EXERCISE INSTRUCTIONS: Among the entries that follow, find every line with the word "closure" and copy it.

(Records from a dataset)
---*---
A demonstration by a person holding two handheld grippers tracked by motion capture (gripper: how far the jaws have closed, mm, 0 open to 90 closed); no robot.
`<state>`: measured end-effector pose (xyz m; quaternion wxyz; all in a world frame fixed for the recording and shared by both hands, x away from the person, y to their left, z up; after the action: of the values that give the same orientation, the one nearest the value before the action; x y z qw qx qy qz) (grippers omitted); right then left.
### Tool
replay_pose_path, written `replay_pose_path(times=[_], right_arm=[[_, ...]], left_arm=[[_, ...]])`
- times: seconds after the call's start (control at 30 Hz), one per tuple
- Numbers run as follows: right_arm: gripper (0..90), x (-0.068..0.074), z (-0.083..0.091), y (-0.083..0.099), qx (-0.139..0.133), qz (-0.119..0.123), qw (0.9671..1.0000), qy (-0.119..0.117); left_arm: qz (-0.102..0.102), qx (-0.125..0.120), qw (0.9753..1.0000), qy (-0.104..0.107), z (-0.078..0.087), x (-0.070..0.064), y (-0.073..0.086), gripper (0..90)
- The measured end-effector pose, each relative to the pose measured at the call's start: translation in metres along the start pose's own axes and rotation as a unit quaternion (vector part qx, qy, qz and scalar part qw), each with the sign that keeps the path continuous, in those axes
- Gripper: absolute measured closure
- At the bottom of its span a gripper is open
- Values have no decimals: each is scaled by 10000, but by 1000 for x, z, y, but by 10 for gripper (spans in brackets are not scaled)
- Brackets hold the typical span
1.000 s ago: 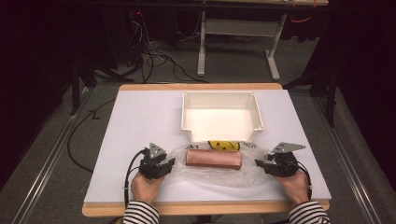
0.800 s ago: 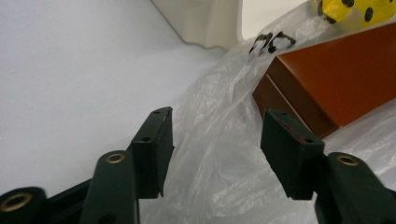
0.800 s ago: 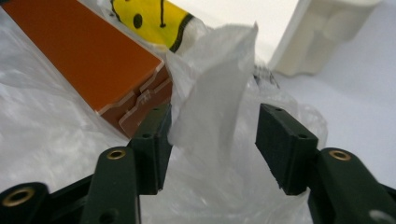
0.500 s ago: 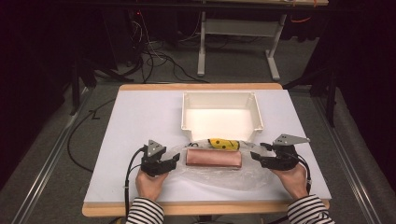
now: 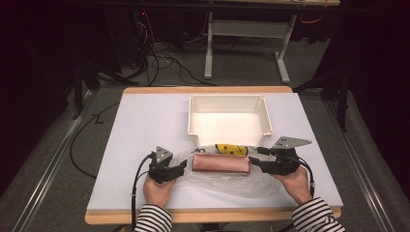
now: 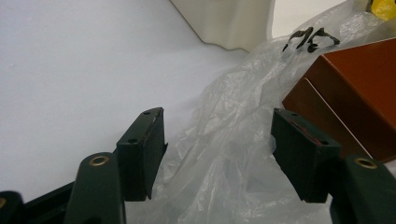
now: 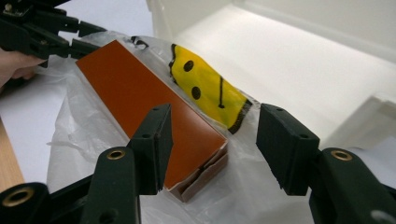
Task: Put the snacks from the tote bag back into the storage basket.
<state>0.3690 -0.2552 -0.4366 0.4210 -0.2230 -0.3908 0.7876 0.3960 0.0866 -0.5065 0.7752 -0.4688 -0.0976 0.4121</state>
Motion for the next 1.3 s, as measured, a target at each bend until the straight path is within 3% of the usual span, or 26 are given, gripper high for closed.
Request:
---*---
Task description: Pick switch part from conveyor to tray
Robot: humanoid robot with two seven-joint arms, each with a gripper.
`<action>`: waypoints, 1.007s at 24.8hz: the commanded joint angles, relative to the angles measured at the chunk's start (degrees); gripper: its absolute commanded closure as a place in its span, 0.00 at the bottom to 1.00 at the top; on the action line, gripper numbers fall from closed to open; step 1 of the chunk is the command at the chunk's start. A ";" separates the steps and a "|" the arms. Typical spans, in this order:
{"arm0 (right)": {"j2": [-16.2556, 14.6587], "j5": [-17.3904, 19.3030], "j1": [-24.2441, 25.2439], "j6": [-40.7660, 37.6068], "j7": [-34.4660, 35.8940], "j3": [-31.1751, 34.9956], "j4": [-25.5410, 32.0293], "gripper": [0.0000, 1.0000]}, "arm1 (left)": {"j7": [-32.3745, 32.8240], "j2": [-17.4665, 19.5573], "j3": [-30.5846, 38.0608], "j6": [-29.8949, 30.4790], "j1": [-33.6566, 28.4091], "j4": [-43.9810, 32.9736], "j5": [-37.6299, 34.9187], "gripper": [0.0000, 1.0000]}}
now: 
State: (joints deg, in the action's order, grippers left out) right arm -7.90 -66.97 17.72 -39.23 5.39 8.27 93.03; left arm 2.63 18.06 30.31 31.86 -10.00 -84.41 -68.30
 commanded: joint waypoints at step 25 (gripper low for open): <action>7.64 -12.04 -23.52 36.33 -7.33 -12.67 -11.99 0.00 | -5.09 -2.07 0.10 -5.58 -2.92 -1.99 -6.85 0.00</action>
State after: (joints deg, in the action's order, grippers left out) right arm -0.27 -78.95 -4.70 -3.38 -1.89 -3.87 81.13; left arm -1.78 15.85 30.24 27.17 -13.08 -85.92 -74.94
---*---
YOUR RESPONSE:
- Gripper: absolute measured closure
`<action>`: waypoints, 1.007s at 24.8hz: the commanded joint angles, relative to the angles measured at the chunk's start (degrees); gripper: its absolute commanded closure as a place in its span, 0.00 at the bottom to 1.00 at the top; on the action line, gripper numbers fall from closed to open; step 1 of the chunk is the command at the chunk's start. A ";" separates the steps and a "|" the arms. Typical spans, in this order:

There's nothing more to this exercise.